Land in Sicht“ heißt ein Song der unvergessenen Berliner Rockband Ton Steine Scherben. Er beginnt mit der Zeile „wir treiben im endlosen Ozean…“ und beschreibt die Hoffnung aufs Überleben in einer besseren Welt – als „die Wälder meiner Sehnsucht“ besungen.
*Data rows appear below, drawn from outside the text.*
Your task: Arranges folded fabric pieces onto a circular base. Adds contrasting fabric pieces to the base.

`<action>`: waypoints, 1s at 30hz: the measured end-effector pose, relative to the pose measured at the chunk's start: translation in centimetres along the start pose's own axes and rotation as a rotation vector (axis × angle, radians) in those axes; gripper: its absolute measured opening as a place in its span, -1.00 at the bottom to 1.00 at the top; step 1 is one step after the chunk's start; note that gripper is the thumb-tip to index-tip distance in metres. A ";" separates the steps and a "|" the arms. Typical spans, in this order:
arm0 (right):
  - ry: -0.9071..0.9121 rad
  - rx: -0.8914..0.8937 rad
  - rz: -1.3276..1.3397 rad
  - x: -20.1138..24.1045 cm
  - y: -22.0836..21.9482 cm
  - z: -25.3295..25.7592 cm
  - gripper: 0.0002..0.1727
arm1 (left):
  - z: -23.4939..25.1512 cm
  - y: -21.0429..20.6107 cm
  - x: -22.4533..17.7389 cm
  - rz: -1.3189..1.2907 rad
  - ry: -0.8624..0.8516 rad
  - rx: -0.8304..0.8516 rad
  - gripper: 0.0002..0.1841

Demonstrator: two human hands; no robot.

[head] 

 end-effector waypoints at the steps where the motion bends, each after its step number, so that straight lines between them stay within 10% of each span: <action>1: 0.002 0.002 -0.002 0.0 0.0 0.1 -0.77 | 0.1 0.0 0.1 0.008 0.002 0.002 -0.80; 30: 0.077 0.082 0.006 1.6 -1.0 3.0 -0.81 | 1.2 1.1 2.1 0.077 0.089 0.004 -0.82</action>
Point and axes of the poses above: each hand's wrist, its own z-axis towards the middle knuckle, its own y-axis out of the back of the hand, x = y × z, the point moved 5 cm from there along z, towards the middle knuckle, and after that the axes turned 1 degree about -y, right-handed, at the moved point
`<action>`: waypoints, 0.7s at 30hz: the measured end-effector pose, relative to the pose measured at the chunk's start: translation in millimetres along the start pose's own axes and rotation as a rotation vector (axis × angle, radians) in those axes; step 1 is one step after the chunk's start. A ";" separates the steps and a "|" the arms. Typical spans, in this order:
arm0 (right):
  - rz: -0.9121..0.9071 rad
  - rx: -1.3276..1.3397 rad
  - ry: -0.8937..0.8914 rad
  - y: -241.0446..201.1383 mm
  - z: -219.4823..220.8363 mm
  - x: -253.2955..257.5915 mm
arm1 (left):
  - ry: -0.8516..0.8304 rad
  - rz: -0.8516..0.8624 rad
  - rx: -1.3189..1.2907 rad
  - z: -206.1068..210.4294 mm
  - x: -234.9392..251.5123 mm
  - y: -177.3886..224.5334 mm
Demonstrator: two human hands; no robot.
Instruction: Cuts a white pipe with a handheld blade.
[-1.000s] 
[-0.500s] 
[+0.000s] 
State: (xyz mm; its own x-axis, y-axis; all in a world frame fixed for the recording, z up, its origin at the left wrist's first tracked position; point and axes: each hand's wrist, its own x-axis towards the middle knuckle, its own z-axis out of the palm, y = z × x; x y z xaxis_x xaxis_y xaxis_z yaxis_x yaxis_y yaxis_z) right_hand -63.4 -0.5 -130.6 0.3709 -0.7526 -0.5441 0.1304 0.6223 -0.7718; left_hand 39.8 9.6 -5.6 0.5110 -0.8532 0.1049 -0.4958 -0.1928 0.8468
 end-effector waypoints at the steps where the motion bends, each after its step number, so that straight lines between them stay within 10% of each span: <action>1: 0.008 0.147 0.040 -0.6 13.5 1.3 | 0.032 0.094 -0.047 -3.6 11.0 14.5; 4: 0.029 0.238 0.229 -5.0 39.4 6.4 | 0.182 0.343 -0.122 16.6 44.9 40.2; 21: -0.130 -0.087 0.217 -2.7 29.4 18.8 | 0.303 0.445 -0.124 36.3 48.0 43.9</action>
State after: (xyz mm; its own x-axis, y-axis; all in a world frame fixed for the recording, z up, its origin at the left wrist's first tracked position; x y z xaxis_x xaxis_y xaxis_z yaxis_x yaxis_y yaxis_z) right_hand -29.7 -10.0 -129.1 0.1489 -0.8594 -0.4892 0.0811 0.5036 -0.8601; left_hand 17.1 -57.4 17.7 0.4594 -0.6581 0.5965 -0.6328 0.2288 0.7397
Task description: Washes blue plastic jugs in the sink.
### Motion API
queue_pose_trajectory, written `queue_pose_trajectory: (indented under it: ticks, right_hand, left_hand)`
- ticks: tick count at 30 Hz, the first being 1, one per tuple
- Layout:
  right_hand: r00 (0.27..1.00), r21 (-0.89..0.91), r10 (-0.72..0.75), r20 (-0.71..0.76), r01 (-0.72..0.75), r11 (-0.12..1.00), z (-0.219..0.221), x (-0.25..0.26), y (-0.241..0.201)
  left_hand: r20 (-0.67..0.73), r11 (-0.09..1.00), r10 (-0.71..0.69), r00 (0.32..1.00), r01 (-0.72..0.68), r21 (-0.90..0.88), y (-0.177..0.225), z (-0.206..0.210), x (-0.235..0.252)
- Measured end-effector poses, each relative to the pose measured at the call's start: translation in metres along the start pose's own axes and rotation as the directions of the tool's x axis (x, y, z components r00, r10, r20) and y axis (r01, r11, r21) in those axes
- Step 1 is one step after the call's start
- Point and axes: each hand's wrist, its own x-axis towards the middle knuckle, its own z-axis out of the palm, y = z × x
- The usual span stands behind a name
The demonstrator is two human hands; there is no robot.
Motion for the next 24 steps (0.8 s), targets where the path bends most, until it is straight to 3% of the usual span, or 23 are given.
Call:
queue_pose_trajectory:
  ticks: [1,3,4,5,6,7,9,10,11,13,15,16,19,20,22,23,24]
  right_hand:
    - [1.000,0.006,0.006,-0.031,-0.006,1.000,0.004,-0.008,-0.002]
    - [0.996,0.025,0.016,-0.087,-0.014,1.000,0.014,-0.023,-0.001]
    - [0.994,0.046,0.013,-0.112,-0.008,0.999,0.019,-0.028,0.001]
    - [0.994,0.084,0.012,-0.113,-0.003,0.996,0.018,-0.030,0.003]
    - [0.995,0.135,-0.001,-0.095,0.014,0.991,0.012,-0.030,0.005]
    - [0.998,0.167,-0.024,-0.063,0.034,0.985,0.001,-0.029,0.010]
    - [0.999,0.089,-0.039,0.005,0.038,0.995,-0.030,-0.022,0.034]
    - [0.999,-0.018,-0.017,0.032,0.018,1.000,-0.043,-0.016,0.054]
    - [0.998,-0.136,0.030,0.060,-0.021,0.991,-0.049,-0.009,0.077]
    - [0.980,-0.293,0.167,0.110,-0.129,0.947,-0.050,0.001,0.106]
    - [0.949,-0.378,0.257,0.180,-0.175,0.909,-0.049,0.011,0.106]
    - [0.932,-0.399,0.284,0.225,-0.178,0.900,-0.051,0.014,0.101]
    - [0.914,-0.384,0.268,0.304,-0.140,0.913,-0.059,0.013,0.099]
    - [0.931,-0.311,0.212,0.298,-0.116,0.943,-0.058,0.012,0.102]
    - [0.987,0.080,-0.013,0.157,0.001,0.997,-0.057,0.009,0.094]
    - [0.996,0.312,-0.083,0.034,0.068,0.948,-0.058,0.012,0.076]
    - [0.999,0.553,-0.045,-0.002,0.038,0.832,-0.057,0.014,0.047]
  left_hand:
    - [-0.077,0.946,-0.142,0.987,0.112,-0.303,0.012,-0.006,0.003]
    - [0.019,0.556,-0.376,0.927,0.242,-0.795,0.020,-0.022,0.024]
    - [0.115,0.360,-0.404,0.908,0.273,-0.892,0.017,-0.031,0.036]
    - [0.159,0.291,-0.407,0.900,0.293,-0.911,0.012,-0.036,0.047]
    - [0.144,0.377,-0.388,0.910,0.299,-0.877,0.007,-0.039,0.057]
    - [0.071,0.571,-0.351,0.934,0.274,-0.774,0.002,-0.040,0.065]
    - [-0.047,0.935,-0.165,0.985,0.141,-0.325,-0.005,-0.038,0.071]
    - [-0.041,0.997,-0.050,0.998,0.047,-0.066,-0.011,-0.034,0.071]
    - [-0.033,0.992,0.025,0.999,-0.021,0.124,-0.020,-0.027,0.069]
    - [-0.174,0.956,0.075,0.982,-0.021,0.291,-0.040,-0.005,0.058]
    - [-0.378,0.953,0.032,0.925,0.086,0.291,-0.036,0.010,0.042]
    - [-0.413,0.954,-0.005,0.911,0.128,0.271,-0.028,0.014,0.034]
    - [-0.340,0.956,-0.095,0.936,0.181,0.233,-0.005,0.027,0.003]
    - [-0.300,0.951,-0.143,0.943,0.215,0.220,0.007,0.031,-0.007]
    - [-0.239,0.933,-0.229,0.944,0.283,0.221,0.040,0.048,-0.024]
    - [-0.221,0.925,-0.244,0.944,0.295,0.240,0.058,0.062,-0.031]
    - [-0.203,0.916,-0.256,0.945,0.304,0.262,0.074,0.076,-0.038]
Ein vierzig Jahre altes Lied, das die dramatischen Ereignisse von Heute zu beschreiben scheint, wo zahllose Menschen auf gefährlichen Wegen hoffnungsvoll einen sicheren Platz zum leben suchen.

Land in Sicht“ heißt auch ein Dokumentarfilm von Judith Keil und Antje Kruska. Er erzählt von Abdul aus dem Jemen, von Farid aus dem Iran und von Brian aus Kamerun, die als Flüchtlinge in Brandenburg gestrandet sind. Aufgebrochen in der Hoffnung auf ein besseres Leben, sind sie nun Asylbewerber. Eine denkbar schlechte Ausgangslage für die Verwirklichung ihrer Träume.

Die Drei geben die Hoffnung aber nicht auf und suchen nach Wegen hinein in die deutsche Gesellschaft, der sie doch schon so nahe gekommen sind. Auf der Suche nach Kontakten, Bildung, Beschäftigung, Freundschaft und Liebe und nicht zuletzt dem heiß ersehnten Bleiberecht, prallen ihre Vorstellungen von Deutschland täglich mit den Ansichten und Einstellungen der Deutschen aufeinander. Und so erzählen ihre Erfahrungen und Erlebnisse auch von Deutschland.

Gezeigt wird der Film am Mittwoch, den 07. Oktober um 22:45 im rbb Fernsehen.